---
title: 'Enable Data Observability: Jobs Monitoring for Spark on Google Cloud Dataproc'
description: >-
  Set up Data Observability: Jobs Monitoring for Apache Spark applications on
  Google Cloud Dataproc clusters with API key configuration and service tagging.
breadcrumbs: >-
  Docs > Data Observability Overview > Data Observability: Jobs Monitoring >
  Enable Data Observability: Jobs Monitoring for Spark on Google Cloud Dataproc
---

# Enable Data Observability: Jobs Monitoring for Spark on Google Cloud Dataproc

{% callout %}
# Important note for users on the following Datadog sites: app.ddog-gov.com

{% alert level="danger" %}
This product is not supported for your selected [Datadog site](https://docs.datadoghq.com/getting_started/site). ().
{% /alert %}

{% /callout %}

[Data Observability: Jobs Monitoring](https://docs.datadoghq.com/data_jobs) gives visibility into the performance and reliability of Apache Spark applications on Google Cloud Dataproc.

## Requirements{% #requirements %}

This guide is for Dataproc clusters on Compute Engine. If you are using Dataproc on GKE, refer to the [Kubernetes Installation Guide](https://docs.datadoghq.com/data_jobs/kubernetes/) instead.

[Dataproc Release 2.0.x](https://cloud.google.com/dataproc/docs/concepts/versioning/overview) or later is required.

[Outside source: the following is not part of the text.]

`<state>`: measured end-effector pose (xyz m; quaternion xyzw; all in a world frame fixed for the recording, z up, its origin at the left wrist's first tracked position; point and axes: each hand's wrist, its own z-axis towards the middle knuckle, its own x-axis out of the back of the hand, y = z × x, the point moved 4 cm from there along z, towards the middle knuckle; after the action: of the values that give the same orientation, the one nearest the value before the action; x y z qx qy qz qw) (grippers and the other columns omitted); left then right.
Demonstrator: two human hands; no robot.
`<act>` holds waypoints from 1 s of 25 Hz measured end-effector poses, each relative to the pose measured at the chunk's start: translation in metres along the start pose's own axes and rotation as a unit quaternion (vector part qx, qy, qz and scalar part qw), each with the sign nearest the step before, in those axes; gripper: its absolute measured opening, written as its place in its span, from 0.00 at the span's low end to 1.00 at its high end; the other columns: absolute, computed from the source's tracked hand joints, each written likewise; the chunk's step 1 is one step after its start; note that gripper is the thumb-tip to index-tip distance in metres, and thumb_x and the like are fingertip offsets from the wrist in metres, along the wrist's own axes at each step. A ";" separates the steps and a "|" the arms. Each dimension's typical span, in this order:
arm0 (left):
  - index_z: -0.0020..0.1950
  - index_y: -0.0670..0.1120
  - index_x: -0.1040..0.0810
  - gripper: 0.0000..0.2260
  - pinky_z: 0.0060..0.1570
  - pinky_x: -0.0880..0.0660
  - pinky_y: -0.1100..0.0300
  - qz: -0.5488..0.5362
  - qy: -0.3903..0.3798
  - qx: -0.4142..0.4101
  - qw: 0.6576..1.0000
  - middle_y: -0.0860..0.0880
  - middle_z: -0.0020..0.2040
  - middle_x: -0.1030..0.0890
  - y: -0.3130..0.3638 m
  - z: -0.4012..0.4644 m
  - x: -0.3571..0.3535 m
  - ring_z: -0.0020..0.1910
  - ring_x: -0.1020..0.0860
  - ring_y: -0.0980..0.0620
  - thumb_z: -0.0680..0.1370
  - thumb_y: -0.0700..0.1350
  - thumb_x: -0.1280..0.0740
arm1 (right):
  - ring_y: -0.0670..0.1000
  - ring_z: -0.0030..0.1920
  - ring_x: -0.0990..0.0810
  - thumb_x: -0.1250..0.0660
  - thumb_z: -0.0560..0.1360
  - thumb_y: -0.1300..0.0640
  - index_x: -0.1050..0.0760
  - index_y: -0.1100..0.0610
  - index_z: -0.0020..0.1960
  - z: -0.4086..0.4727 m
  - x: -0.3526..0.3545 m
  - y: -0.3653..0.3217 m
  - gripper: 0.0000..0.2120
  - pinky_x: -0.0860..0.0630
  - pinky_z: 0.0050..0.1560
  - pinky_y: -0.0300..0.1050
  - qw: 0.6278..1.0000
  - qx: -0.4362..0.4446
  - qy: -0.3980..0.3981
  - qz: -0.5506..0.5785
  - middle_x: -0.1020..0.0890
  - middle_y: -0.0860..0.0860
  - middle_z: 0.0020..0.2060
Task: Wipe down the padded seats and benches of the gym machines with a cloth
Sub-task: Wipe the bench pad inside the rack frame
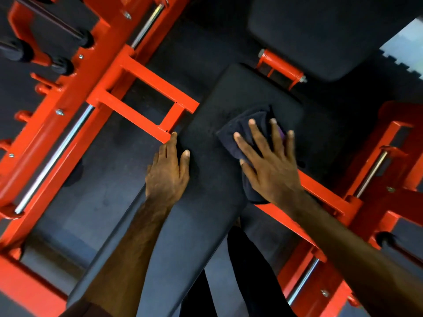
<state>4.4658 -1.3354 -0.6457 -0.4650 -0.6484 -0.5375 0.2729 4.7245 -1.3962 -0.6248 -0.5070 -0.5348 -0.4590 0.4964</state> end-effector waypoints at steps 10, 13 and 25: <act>0.84 0.48 0.40 0.30 0.63 0.24 0.37 -0.010 -0.002 -0.003 1.000 0.44 0.75 0.27 0.000 0.001 -0.001 0.69 0.25 0.39 0.85 0.63 0.51 | 0.69 0.83 0.53 0.47 0.87 0.41 0.49 0.44 0.86 0.014 -0.001 -0.007 0.29 0.49 0.80 0.70 0.998 -0.028 0.000 0.047 0.51 0.53 0.86; 0.84 0.48 0.40 0.30 0.64 0.24 0.38 -0.005 0.002 -0.001 1.000 0.45 0.76 0.28 0.000 0.000 0.000 0.70 0.25 0.40 0.86 0.63 0.51 | 0.72 0.82 0.53 0.47 0.86 0.40 0.47 0.44 0.85 0.067 0.000 -0.034 0.29 0.51 0.81 0.70 0.985 -0.152 0.002 0.088 0.50 0.54 0.86; 0.84 0.49 0.39 0.28 0.67 0.25 0.40 -0.011 -0.008 0.021 1.000 0.45 0.77 0.28 -0.001 0.001 0.002 0.72 0.26 0.41 0.86 0.58 0.51 | 0.71 0.83 0.53 0.45 0.85 0.43 0.44 0.40 0.84 0.099 -0.001 -0.093 0.28 0.52 0.80 0.71 0.994 0.056 0.004 0.090 0.49 0.54 0.86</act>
<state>4.4644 -1.3341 -0.6448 -0.4558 -0.6669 -0.5232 0.2715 4.6253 -1.3036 -0.6333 -0.5224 -0.5098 -0.3842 0.5653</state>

All of Debian, Rocky Linux, and Ubuntu Dataproc standard images are supported.

## Setup{% #setup %}

Follow these steps to enable Data Observability: Jobs Monitoring for GCP Dataproc.

1. Store your Datadog API key in GCP Secret Manager (recommended).
1. Create and configure your Dataproc cluster.
1. Specify service tagging per Spark application.

### Store your Datadog API key in Google Cloud Secret Manager (recommended){% #store-your-datadog-api-key-in-google-cloud-secret-manager-recommended %}

1. Take note of your [Datadog API key](https://app.datadoghq.com/organization-settings/api-keys).
1. In [GCP Secret Manager](https://console.cloud.google.com/security/secret-manager), choose **Create secret**.
   - Under **Name**, enter a **Secret name**. You can use `dd_api_key`.
   - Under **Secret value**, paste your Datadog API key in the **Secret value** text box.
     {% image
        source="https://datadog-docs.imgix.net/images/data_jobs/dataproc/key_value.da59de30366d901effe157742d3ea846.png?auto=format"
        alt="A section of the secret creation page titled 'Secret details'. On the top, a name field containing 'dd_api_key'. On the bottom, a text box to paste your own API key." /%}
   - Click **Create Secret**.
1. Optionally, under **Rotation**, you can turn on [automatic rotation](https://cloud.google.com/secret-manager/docs/secret-rotation?_gl=1*144zyx0*_ga*MTk0ODY1OTU1OS4xNzI0NzA5NDM4*_ga_WH2QY8WWF5*MTcyNTk1MDU4Mi4yMy4xLjE3MjU5Nzk3NzUuNDEuMC4w).
1. In [GCP Secret Manager](https://console.cloud.google.com/security/secret-manager), open the secret you created. Take note of the Resource ID, which is in the format "projects/<PROJECT_NAME>/secrets/<SECRET_NAME>".
1. Make sure the service account used by your Dataproc cluster has permission to read the secret. By default, this is the `Compute Engine default service account`. To grant access, copy the associated service account Principal, and click **Grant Access** on the **Permissions** tab of the secret's page. Assign the `secretmanager.secretAccessor` role, or any other one that has `secretmanager.versions.access` permission. See the [IAM roles](https://cloud.google.com/secret-manager/docs/access-control) documentation for a full description of available roles.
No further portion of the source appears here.